Ask HN: What do you look for in a privacy policy? - dmitryminkovsky
I am launching a messenger-like product and am wondering what members of this community look for in a privacy policy. Privacy is a top priority and it&#x27;s imperative that the privacy policy really makes this clear. The product will be centralized, so I won&#x27;t be able to please the &quot;must be decentralized&quot; crowd, but otherwise I want to make sure anyone who can stomach centralized communications will be maximally satisfied when they look at the privacy policy.
======
cimmanom
I don't. I assume any service I use has the policy that they'll sell any and
all data they collect to the highest bidder. (And the lowest bidder, and
anyone else willing to give them a few cents for it.)

Reading and parsing 10 pages of legalese (which I can understand but - not
being a lawyer - am never sure I understand all the implications of anyway) is
just not worth an hour of my time if I'm willing to accept the worst case
scenario regardless.

I suspect this is also how most internet users solve the problem. A privacy
policy is a CYA document for the website/app owner, nothing more. It's
vanishingly unlikely that you can make it any sort of selling point or
competitive advantage for a website or app unless you're in a tiny niche
specifically targeting extremely technically and legally savvy users.

If there were an expectation that every privacy policy be prefixed with a
bullet point summary in plain simple English, I might take a different
approach.

------
hluska
If it's a critical product/relationship, the biggest thing that I look for is
an intelligent statement around third party access to my data/use of the
application.

There are three possible outcomes:

1.) The privacy policy does not mention third party access. This is bad
because frankly, so many third parties (ie - Google Analytics) provide an
incredibly useful service. If third party access is omitted, it means they
either have no plans of getting the benefits of a third party (which I think
means they're less likely to stay in business), or they haven't even thought
through the privacy implications of using a third party (which again means I
think they're less likely to stay in business).

2.) A vague statement about third parties. My favourite example is "from time
to time, this Service may contract to send application data to a third party
in order to improve the Service. When we do use a third party, your data will
be kept in accordance with their privacy policies." From a corporate point of
view, writing a statement like this makes a lot of sense, but from a user
point of view, I like to see evidence that the company thinks about third
parties at the policy level, not just the operational.

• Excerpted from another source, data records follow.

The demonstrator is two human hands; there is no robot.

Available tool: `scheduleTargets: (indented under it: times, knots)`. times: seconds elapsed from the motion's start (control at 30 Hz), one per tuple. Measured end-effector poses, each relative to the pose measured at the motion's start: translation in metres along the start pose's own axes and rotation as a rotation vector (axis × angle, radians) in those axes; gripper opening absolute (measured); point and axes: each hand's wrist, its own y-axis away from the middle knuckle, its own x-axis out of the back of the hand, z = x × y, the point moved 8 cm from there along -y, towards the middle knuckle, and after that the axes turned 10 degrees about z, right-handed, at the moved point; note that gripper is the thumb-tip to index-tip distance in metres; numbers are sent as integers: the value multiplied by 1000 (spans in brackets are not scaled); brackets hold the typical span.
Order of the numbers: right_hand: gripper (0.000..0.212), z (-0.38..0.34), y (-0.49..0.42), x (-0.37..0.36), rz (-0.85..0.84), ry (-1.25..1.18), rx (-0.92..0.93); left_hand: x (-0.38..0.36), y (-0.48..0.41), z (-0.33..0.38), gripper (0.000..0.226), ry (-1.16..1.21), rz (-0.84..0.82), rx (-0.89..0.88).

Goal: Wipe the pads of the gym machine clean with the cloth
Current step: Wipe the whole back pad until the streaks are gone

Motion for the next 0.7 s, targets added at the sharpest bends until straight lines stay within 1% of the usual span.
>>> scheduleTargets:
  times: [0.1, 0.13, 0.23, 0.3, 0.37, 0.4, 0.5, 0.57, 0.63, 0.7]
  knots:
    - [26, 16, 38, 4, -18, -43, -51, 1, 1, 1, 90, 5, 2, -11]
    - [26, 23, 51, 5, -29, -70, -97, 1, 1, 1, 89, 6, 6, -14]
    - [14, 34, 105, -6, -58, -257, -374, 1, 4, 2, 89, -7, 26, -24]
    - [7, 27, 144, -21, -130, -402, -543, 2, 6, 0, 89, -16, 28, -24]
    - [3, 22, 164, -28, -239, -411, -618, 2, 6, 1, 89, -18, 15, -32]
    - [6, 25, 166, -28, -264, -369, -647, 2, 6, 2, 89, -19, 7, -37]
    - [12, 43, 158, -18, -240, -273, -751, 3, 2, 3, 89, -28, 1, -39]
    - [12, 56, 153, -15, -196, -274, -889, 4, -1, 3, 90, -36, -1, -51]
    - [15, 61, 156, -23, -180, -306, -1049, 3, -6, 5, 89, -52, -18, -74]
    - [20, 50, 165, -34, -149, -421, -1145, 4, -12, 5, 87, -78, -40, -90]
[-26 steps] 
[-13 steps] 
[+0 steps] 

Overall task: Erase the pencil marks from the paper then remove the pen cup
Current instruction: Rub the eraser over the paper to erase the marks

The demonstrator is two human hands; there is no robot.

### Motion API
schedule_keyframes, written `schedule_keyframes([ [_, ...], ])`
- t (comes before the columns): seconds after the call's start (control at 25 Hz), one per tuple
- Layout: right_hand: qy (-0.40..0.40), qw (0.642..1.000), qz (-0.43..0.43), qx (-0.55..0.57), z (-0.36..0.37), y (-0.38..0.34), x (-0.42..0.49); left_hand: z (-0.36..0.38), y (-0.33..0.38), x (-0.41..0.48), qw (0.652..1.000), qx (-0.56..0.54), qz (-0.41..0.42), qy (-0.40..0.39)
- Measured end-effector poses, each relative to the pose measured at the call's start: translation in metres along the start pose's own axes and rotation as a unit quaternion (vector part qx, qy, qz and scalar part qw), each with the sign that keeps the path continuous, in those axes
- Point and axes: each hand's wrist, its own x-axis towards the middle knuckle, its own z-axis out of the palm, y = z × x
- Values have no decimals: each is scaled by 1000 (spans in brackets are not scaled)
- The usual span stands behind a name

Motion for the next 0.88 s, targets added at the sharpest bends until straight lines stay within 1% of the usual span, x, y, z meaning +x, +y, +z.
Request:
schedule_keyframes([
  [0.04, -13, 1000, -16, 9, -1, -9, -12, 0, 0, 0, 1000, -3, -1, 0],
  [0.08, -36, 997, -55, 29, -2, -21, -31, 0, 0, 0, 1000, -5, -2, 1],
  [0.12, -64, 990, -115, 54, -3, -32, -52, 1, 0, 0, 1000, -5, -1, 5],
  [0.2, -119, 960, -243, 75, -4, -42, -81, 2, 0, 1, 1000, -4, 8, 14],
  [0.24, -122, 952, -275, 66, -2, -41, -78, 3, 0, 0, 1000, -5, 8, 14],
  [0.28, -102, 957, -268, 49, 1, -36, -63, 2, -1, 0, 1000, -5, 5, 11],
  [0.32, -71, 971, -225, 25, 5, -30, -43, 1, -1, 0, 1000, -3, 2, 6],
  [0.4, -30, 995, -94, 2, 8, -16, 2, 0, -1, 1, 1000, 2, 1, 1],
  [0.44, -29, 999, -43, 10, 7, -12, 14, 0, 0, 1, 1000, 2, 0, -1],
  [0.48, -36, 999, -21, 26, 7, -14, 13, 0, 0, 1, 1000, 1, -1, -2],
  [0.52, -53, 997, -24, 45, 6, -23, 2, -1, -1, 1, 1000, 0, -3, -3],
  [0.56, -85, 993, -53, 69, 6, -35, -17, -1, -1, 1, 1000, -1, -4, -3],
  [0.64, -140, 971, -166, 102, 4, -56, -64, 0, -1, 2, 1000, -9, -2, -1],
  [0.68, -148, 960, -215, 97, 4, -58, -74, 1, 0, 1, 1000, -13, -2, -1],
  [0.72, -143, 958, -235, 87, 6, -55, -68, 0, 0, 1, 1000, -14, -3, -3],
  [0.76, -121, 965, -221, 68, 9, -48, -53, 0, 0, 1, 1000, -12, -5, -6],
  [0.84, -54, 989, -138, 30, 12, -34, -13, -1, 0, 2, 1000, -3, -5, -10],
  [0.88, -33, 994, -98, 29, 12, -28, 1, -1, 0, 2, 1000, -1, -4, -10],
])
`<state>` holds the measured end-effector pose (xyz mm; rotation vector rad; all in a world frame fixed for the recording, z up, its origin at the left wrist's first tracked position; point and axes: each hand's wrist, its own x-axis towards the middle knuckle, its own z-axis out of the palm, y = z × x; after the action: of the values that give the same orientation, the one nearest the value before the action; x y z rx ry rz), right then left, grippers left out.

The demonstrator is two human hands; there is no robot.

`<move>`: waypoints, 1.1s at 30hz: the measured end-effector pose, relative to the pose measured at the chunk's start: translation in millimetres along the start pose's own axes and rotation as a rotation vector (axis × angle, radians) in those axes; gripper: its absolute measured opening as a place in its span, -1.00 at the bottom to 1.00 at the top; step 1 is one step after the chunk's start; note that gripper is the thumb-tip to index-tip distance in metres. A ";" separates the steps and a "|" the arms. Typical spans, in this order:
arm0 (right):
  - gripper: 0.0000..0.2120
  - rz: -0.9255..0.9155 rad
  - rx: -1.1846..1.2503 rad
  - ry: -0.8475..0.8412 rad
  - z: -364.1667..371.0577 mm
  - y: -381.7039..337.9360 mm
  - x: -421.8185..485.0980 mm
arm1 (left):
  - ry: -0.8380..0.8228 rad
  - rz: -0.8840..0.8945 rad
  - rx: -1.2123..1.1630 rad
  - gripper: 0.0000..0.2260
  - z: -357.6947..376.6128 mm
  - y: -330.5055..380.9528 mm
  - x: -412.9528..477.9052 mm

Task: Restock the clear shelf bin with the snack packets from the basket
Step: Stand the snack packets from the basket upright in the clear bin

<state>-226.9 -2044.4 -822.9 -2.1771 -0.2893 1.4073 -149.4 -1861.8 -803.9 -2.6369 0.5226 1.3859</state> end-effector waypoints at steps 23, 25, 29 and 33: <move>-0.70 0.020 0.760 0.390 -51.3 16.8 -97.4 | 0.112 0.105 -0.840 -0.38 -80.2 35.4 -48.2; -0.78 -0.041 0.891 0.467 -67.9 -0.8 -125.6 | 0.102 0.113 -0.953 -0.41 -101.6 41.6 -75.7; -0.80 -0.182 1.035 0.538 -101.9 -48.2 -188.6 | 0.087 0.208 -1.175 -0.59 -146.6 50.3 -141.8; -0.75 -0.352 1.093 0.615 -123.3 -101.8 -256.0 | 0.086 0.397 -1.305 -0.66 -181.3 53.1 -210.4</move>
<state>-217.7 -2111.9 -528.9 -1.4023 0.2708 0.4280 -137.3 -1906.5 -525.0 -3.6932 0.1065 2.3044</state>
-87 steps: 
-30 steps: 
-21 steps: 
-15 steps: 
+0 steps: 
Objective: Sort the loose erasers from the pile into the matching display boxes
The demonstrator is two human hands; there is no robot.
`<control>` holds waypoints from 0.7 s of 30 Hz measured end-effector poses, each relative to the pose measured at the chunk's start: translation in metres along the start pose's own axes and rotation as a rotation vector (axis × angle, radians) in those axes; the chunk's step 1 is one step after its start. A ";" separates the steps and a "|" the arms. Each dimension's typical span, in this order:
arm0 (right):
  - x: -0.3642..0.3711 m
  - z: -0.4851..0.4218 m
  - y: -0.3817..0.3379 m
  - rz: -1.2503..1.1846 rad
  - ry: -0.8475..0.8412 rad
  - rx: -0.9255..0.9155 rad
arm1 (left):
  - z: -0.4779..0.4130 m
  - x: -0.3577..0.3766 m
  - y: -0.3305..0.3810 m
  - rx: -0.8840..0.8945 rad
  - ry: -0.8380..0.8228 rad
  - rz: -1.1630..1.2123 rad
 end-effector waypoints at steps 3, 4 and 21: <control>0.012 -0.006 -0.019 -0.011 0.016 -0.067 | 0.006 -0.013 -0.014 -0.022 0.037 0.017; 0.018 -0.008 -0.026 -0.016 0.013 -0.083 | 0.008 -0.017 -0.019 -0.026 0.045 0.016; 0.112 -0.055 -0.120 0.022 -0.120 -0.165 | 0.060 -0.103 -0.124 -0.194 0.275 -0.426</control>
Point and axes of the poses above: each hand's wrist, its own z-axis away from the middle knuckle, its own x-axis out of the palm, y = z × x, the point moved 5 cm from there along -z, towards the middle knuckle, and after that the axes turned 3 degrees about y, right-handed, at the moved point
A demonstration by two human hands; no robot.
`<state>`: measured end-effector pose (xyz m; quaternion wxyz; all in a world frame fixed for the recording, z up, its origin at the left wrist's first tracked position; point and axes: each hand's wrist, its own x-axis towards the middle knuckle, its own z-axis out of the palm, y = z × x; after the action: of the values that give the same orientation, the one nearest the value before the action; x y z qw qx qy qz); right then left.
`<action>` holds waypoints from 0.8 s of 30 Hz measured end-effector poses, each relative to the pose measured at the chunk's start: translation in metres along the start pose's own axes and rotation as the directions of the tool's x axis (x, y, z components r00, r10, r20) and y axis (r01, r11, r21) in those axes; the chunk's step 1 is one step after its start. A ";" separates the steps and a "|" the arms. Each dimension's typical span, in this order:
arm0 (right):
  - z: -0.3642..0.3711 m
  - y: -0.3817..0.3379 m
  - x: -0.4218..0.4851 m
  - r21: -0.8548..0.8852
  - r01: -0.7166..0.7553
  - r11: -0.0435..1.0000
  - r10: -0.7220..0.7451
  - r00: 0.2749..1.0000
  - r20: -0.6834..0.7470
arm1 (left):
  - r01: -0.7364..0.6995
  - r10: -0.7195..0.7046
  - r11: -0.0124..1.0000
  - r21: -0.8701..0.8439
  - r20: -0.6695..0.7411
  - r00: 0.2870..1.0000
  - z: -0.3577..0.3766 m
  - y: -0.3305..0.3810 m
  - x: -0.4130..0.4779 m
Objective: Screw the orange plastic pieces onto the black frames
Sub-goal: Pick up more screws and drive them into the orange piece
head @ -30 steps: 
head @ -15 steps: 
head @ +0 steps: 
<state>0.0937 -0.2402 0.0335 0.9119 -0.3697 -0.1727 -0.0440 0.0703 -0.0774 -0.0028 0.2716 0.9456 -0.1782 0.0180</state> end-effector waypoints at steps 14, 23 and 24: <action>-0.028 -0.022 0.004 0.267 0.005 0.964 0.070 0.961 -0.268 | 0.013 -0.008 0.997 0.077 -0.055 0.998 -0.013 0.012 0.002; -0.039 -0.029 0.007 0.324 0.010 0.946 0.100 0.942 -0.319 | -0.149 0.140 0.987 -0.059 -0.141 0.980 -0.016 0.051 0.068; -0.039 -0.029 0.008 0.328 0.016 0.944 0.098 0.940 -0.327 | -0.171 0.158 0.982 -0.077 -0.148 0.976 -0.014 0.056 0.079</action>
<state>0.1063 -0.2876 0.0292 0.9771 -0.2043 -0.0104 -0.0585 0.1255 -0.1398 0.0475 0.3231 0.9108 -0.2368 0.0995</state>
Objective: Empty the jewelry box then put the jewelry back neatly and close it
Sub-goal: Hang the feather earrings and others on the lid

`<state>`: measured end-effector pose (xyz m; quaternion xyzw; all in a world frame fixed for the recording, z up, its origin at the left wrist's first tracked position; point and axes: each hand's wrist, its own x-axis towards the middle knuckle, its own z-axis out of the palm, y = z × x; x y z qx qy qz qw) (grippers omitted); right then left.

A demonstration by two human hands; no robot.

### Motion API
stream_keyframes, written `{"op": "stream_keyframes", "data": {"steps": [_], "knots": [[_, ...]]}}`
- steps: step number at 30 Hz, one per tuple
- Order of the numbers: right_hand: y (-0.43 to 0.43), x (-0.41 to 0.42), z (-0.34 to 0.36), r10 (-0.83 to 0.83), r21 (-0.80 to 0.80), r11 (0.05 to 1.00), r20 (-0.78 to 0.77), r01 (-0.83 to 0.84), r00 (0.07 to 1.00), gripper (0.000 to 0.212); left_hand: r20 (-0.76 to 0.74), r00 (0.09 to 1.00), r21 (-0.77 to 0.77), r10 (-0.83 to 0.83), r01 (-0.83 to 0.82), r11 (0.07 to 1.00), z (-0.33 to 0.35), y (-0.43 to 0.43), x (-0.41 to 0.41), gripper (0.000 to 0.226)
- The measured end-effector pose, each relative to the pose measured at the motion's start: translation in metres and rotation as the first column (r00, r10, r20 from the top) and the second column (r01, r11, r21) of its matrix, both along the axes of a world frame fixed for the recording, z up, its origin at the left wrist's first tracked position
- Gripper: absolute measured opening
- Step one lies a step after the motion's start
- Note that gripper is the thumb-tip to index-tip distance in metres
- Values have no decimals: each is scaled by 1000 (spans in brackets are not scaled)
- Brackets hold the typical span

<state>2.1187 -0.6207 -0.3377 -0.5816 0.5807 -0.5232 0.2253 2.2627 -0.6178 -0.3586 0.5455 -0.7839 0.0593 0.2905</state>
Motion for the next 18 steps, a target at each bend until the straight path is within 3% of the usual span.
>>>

3.) A more concrete statement about third parties. An example would be "This
application is hosted on {{vps provider}} and because of how it is
architected, it means that {{service provider}} will get access to data about
your usage. Their collection and use of your personal information is governed
by their privacy policy located at {{url}}."

#3 is asking for a lot and when I've worn the founder's hat, I've often
hesitated to put this much detail in. It makes even less sense when I've been
in a situation where it makes sense to run every change by a lawyer. But, as a
user, particularly if I fell into the referenced "must be decentralized"
crowd, I'd feel most comfortable with a detailed privacy policy like this.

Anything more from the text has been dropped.